Your answer must be the data repeated exactly, with no pictures in it.

#### Records shown
+===+

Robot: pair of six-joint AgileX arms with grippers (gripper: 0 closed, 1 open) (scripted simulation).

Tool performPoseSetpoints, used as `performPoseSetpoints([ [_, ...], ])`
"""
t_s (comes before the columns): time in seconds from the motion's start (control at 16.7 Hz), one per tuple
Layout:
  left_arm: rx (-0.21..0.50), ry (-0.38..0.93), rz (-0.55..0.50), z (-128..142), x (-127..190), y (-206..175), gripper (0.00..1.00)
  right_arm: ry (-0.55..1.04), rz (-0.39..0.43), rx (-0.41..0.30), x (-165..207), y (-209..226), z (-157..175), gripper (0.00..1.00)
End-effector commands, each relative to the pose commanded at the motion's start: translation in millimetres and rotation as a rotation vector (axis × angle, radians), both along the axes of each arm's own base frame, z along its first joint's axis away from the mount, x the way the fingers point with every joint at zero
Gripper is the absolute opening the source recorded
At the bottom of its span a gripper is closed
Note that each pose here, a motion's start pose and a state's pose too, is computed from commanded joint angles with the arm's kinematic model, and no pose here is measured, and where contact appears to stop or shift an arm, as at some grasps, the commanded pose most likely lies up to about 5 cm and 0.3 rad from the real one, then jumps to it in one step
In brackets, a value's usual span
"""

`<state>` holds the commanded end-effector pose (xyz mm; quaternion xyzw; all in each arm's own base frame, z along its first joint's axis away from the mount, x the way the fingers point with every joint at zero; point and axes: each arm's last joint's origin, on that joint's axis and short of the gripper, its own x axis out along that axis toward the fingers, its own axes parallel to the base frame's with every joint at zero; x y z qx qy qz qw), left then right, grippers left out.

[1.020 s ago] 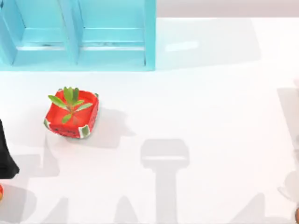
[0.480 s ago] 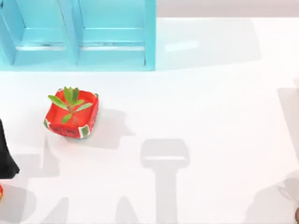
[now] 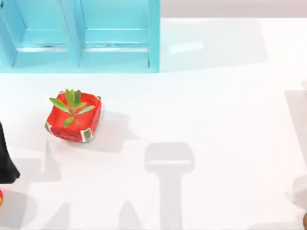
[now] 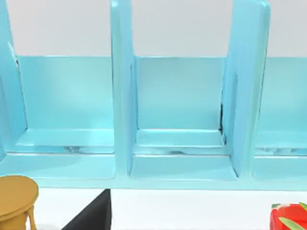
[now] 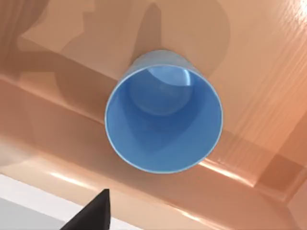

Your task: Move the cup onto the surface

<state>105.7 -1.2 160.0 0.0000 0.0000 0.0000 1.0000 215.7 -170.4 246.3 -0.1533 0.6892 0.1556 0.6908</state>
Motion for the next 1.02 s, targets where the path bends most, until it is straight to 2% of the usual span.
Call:
performPoseSetpoints([
  [0.3, 0.000, 0.000, 0.000, 0.0, 0.0, 0.0, 1.00, 0.000, 0.002, 0.000, 1.8, 0.4, -4.5, 1.00],
  [0.78, 0.000, 0.000, 0.000, 0.0, 0.0, 0.0, 1.00, -0.003, 0.001, 0.001, 12.7, -3.4, -80.7, 1.00],
  [1.02, 0.000, 0.000, 0.000, 0.0, 0.0, 0.0, 1.00, 0.000, 0.000, 0.001, 1.9, 0.1, -99.0, 1.00],
])
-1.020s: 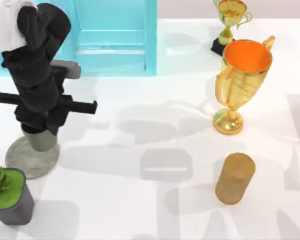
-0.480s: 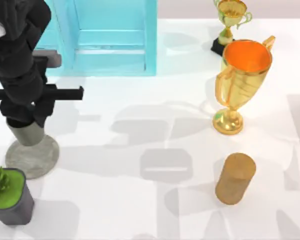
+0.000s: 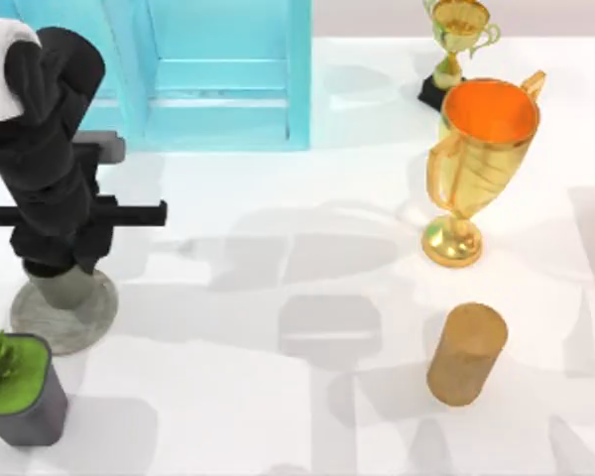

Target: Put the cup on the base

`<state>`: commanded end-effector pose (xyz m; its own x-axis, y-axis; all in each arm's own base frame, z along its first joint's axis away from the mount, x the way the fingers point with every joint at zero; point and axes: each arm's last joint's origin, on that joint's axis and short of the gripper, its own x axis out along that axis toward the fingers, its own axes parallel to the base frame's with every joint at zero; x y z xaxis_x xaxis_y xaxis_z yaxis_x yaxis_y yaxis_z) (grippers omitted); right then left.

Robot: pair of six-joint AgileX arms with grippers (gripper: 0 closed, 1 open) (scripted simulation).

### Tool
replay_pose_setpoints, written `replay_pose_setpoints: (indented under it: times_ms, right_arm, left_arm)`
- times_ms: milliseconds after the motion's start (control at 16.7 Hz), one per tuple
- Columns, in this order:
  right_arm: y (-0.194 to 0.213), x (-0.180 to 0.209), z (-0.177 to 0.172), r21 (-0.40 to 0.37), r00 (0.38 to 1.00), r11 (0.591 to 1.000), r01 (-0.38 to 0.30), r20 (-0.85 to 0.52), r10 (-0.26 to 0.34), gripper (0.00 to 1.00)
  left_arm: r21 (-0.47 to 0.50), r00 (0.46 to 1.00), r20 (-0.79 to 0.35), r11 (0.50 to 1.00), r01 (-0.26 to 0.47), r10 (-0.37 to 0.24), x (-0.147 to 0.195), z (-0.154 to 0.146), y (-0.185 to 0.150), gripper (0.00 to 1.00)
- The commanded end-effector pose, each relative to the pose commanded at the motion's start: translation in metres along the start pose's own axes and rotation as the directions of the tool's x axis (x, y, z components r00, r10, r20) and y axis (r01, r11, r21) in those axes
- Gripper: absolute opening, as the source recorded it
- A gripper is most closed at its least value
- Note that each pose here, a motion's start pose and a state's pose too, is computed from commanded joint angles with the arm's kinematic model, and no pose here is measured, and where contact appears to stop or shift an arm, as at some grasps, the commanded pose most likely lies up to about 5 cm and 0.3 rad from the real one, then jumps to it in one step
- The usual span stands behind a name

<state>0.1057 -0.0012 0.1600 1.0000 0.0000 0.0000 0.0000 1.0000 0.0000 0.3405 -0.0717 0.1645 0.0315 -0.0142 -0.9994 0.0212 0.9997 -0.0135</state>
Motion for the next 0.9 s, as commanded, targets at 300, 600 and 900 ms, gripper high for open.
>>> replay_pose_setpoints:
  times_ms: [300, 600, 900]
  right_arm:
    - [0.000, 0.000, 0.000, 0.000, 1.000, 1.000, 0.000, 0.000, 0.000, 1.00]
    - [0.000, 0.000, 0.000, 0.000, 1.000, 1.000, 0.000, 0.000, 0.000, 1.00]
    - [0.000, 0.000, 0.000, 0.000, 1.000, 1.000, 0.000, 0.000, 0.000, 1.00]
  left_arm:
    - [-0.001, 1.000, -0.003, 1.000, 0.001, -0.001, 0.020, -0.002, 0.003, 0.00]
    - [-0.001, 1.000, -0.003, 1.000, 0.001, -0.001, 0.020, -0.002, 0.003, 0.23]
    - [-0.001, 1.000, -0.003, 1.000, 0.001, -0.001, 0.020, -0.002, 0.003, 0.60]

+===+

#### Solution to the problem
Robot: pair of six-joint AgileX arms with grippers (gripper: 0 closed, 1 open) (scripted simulation).

Tool performPoseSetpoints, used as `performPoseSetpoints([ [_, ...], ])`
"""
t_s (comes before the columns): time in seconds from the motion's start (control at 16.7 Hz), one per tuple
Layout:
  left_arm: rx (-0.21..0.50), ry (-0.38..0.93), rz (-0.55..0.50), z (-128..142), x (-127..190), y (-206..175), gripper (0.00..1.00)
  right_arm: ry (-0.55..1.04), rz (-0.39..0.43), rx (-0.41..0.30), x (-165..207), y (-209..226), z (-157..175), gripper (0.00..1.00)
End-effector commands, each relative to the pose commanded at the motion's start: translation in millimetres and rotation as a rotation vector (axis × angle, radians), both along the axes of each arm's own base frame, z along its first joint's axis away from the mount, x the way the fingers point with every joint at zero
Gripper is the absolute opening the source recorded
At the bottom of its span a gripper is closed
Note that each pose here, a motion's start pose and a state's pose too, is computed from commanded joint angles with the arm's kinematic model, and no pose here is measured, and where contact appears to stop or shift an arm, as at some grasps, the commanded pose most likely lies up to about 5 cm and 0.3 rad from the real one, then jumps to it in one step
In brackets, a value's usual span
"""

`<state>` holds the commanded end-effector pose (xyz mm; quaternion xyzw; all in each arm's own base frame, z along its first joint's axis away from the mount, x the way the fingers point with every joint at zero; point and axes: each arm's last joint's origin, on that joint's axis and short of the gripper, its own x axis out along that axis toward the fingers, its own axes parallel to the base frame's with every joint at zero; x y z qx qy qz qw), left then right, grippers left out.

[1.020 s ago] 
[0.480 s ago] 
[now] 
[now] 
[now] 

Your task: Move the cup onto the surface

<state>105.7 -1.2 160.0 0.0000 0.0000 0.0000 1.0000 215.7 -170.4 246.3 -0.1533 0.6892 0.1556 0.6908</state>
Motion for the next 1.02 s, targets where the path bends most, until it is straight to 2% of the usual span.
Call:
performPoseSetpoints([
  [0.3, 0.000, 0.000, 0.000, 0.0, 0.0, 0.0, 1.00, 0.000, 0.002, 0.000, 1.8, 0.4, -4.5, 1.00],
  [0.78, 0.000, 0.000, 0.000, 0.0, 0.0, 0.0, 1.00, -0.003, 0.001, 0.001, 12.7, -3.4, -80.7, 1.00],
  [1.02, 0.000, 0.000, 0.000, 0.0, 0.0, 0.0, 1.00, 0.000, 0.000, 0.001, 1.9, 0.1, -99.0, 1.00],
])
-1.020s: 
-0.480s: 
+0.000s: 

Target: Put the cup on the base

`<state>`: commanded end-effector pose (xyz m; its own x-axis, y-axis; all in each arm's own base frame, z along its first joint's axis away from the mount, x the way the fingers point with every joint at zero; point and axes: each arm's last joint's origin, on that joint's axis and short of the gripper, its own x axis out along that axis toward the fingers, its own axes parallel to the base frame's with every joint at zero; x y z xaxis_x xaxis_y xaxis_z yaxis_x yaxis_y yaxis_z) (grippers omitted); right then left.

Robot: pair of six-joint AgileX arms with grippers (gripper: 0 closed, 1 open) (scripted simulation).

### Tool
replay_pose_setpoints, written `replay_pose_setpoints: (indented under it: times_ms, right_arm, left_arm)`
- times_ms: milliseconds after the motion's start (control at 16.7 Hz), one per tuple
- Columns, in this order:
  right_arm: y (-0.194 to 0.213), x (-0.180 to 0.209), z (-0.177 to 0.172), r21 (-0.40 to 0.37), r00 (0.38 to 1.00), r11 (0.591 to 1.000), r01 (-0.38 to 0.30), r20 (-0.85 to 0.52), r10 (-0.26 to 0.34), gripper (0.00 to 1.00)
  left_arm: r21 (-0.47 to 0.50), r00 (0.46 to 1.00), r20 (-0.79 to 0.35), r11 (0.50 to 1.00), r01 (-0.26 to 0.47), r10 (-0.37 to 0.24), x (-0.147 to 0.195), z (-0.154 to 0.146), y (-0.185 to 0.150), gripper (0.00 to 1.00)
- The commanded end-effector pose, each relative to the pose commanded at the motion's start: translation in metres along the start pose's own axes and rotation as the directions of the tool's x axis (x, y, z components r00, r10, r20) and y axis (r01, r11, r21) in those axes
- Gripper: absolute opening, as the source recorded it
- A gripper is most closed at its least value
- Note that each pose here, a motion's start pose and a state's pose too, is computed from commanded joint angles with the arm's kinematic model, and no pose here is measured, and where contact appears to stop or shift an arm, as at some grasps, the commanded pose most likely lies up to about 5 cm and 0.3 rad from the real one, then jumps to it in one step
- The usual span stands behind a name

<state>0.1057 -0.0012 0.1600 1.0000 0.0000 0.0000 0.0000 1.0000 0.0000 0.3405 -0.0717 0.1645 0.0315 -0.0142 -0.9994 0.0212 0.9997 -0.0135</state>
Motion for the next 0.9 s, as commanded, targets at 300, 600 and 900 ms, gripper high for open.
>>> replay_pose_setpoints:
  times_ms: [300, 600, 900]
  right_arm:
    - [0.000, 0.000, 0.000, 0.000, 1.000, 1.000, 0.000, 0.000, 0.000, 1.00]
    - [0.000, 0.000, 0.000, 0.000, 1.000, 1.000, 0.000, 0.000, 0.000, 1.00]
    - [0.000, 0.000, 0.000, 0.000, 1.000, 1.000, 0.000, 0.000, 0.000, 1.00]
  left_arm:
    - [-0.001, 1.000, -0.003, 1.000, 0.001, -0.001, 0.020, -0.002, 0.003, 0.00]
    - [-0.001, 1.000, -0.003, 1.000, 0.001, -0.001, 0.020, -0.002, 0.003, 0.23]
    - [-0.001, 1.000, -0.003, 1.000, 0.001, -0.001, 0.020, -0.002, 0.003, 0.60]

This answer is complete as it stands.